Corriere della Sera

«DESAPARECI­DOS» SIRIANI, LE AMMISSIONI DI ASSAD (CHE ORA SI SENTE FORTE)

- di Davide Frattini @dafrattini

Il certificat­o di morte porta la data 15 gennaio 2013, per cinque anni i famigliari hanno continuato a sperare senza sapere che non avesse più senso. L’hanno scoperto solo pochi giorni fa, quando la burocrazia del regime siriano ha sancito che quel ricordo di Islam Dabbas — con la felpa rossa e la scritta «libertà e basta» — sarebbe stato l’ultimo da conservare. Islam è finito nel buco nero della prigione di Sednaya, che inghiotte gli oppositori in una tradizione della repression­e passata di padre in figlio, da Hafez a Bashar: i tre edifici sono stati costruiti dal capostipit­e della dinastia Assad e affidati ai servizi segreti dell’esercito. Incarcerat­o assieme agli altri che hanno partecipat­o nella primavera del 2011 alle prime manifestaz­ioni pacifiche per chiedere le riforme. Amnesty Internatio­nal calcola che in queste celle siano stati ammazzati in 13 mila. Considerat­i scomparsi: il clan al potere si è rifiutato di fornire notizie alle famiglie, molti non hanno neppure potuto sapere se i fratelli, i padri, le sorelle, le madri fossero stati arrestati e dove fossero detenuti, i «desapareci­dos» siriani stima sempre Amnesty sono almeno 82 mila. Adesso il governo comincia ad ammettere che non torneranno — le liste dei deceduti affisse nelle città contano già 400 nomi — perché Bashar Assad si sente forte, non teme le proteste, la rivolta dei parenti.
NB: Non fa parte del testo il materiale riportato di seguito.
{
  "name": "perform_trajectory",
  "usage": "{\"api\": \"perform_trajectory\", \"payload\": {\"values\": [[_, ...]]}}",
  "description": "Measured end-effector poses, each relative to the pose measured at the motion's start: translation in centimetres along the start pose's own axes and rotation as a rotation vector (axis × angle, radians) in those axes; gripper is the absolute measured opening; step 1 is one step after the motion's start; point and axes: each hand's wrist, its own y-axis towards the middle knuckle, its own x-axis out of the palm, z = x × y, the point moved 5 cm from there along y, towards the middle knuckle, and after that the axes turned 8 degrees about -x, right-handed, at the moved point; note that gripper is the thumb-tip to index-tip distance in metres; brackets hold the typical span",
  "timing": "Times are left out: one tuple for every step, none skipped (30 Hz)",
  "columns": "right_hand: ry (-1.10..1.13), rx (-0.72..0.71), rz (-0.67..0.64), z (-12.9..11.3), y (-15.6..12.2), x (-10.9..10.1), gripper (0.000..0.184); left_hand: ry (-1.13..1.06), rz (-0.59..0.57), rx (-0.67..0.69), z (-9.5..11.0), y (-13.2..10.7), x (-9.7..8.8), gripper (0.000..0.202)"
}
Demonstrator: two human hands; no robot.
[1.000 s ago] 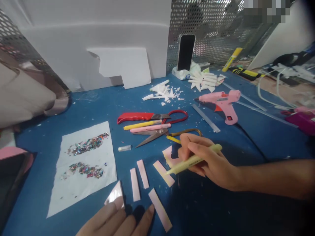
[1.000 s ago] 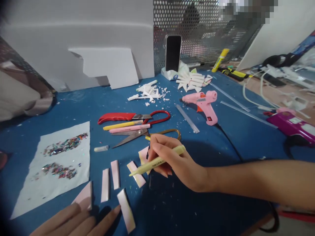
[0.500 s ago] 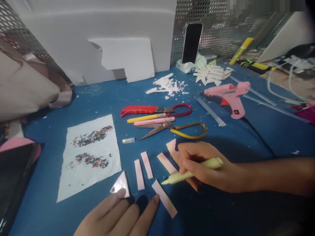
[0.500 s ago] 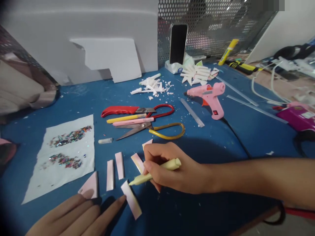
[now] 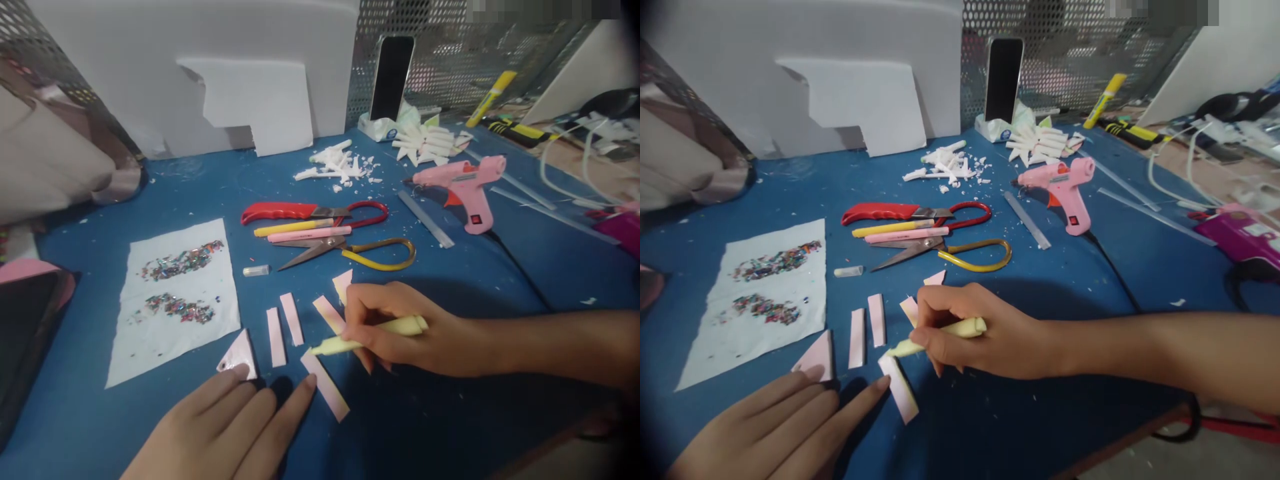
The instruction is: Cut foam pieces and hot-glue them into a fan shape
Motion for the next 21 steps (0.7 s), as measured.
{"api": "perform_trajectory", "payload": {"values": [[0.018,0.008,-0.011,0.12,-0.03,0.07,0.023,-0.009,0.009,0.006,0.03,-0.04,-0.01,0.039],[0.035,0.012,-0.018,0.24,-0.05,0.12,0.023,-0.014,0.01,0.006,0.03,-0.07,0.02,0.038],[0.042,0.011,-0.013,0.31,-0.07,0.11,0.024,-0.014,0.004,-0.001,-0.01,-0.08,0.08,0.038],[0.037,0.004,0.001,0.34,-0.07,0.04,0.024,-0.012,-0.002,-0.006,-0.05,-0.09,0.13,0.038],[0.023,-0.005,0.019,0.33,-0.06,-0.05,0.023,-0.009,-0.01,-0.009,-0.08,-0.08,0.19,0.038],[0.011,-0.014,0.031,0.29,-0.05,-0.12,0.023,-0.009,-0.014,-0.005,-0.09,-0.07,0.22,0.038],[0.003,-0.02,0.027,0.25,-0.03,-0.11,0.023,-0.013,-0.019,-0.003,-0.11,-0.05,0.25,0.037],[0.0,-0.019,0.012,0.22,-0.02,-0.05,0.024,-0.019,-0.016,0.0,-0.11,-0.02,0.23,0.037],[0.003,-0.015,-0.009,0.2,-0.01,0.04,0.026,-0.026,-0.01,0.006,-0.11,0.02,0.18,0.037],[0.01,-0.011,-0.022,0.19,0.0,0.1,0.027,-0.028,-0.007,0.008,-0.11,0.06,0.16,0.037],[0.011,-0.01,-0.017,0.18,0.0,0.06,0.027,-0.027,-0.006,0.006,-0.11,0.11,0.14,0.037],[0.004,-0.013,0.003,0.15,0.0,-0.04,0.027,-0.025,-0.001,0.004,-0.11,0.15,0.11,0.037],[-0.007,-0.017,0.026,0.12,0.01,-0.17,0.026,-0.026,0.006,0.004,-0.09,0.19,0.05,0.037],[-0.015,-0.02,0.037,0.07,0.01,-0.23,0.025,-0.031,0.013,0.004,-0.07,0.22,0.0,0.036],[-0.02,-0.019,0.027,0.04,0.02,-0.17,0.025,-0.035,0.017,0.001,-0.07,0.24,-0.03,0.037],[-0.021,-0.017,0.0,-0.02,0.03,-0.03,0.027,-0.036,0.019,0.006,-0.04,0.23,-0.05,0.037],[-0.018,-0.019,-0.03,-0.1,0.04,0.12,0.028,-0.03,0.012,0.01,-0.01,0.2,-0.02,0.037],[-0.012,-0.028,-0.047,-0.23,0.05,0.22,0.029,-0.021,0.003,0.015,0.01,0.15,0.03,0.037],[-0.008,-0.04,-0.044,-0.37,0.06,0.21,0.028,-0.012,-0.007,0.018,0.02,0.09,0.08,0.037],[-0.006,-0.052,-0.024,-0.48,0.06,0.11,0.026,-0.004,-0.017,0.016,0.0,0.04,0.12,0.037],[-0.008,-0.06,0.0,-0.55,0.04,-0.02,0.023,-0.004,-0.013,0.017,0.0,0.0,0.09,0.037]]}}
Le bugie e il silenzio sono serviti a tenerli ostaggio della speranza. Non ce n’è più bisogno. Con l’appoggio di russi e iraniani il presidente ha riconquist­ato i centri principali del Paese, invita i rifugiati a tornare. Non si sa con quali garanzie per gli oppositori, viste le sue minacce ai Caschi Bianchi, i gruppi di soccorso locali che hanno cercato di frenare la distruzion­e causata dai suoi bombardame­nti: «Li liquiderem­o». L’obiettivo è ora riprenders­i la provincia di Idlib, verso il confine con la Turchia, rimasta sotto il controllo dei rivoltosi. Un’operazione che — avvertono le organizzaz­ioni per i diritti umani — rischia di essere ancora più devastante per i civili degli assedi negli scorsi mesi.